Give back exactly the lines of the data below, starting with the line that has "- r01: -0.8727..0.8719" and going on through the line that has "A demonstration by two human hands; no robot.".
↓↓↓
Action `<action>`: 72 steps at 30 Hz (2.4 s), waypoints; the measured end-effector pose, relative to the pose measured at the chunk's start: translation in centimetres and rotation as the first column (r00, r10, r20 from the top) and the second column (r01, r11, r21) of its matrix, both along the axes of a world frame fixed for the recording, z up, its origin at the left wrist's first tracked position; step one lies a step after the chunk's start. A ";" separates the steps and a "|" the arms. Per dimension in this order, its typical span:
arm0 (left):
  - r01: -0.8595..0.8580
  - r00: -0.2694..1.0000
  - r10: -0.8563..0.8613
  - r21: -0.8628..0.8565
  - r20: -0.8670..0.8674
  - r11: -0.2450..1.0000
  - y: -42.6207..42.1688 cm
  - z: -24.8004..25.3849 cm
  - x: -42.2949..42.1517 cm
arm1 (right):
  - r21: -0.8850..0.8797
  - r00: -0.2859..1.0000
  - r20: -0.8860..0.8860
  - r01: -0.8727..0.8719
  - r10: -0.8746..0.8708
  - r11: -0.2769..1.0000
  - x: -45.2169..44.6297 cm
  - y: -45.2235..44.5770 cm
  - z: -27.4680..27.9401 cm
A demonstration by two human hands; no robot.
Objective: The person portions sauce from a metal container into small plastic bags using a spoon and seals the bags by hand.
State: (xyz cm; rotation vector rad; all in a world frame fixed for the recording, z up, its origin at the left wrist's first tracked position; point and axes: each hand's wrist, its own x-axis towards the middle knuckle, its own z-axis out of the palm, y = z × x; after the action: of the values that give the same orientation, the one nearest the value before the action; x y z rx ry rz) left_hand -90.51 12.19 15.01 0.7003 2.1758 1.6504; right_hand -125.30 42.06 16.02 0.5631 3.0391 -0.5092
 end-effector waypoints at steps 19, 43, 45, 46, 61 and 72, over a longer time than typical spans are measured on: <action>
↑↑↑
Output for this exercise:
  - r01: -0.8727..0.8719
  - r10: -0.8746..0.8708
  - r11: -0.2769..1.0000
  - x: -45.2169..44.6297 cm
  - y: -45.2235..44.5770 cm
  - z: -27.4680..27.9401 cm
A demonstration by two human hands; no robot.

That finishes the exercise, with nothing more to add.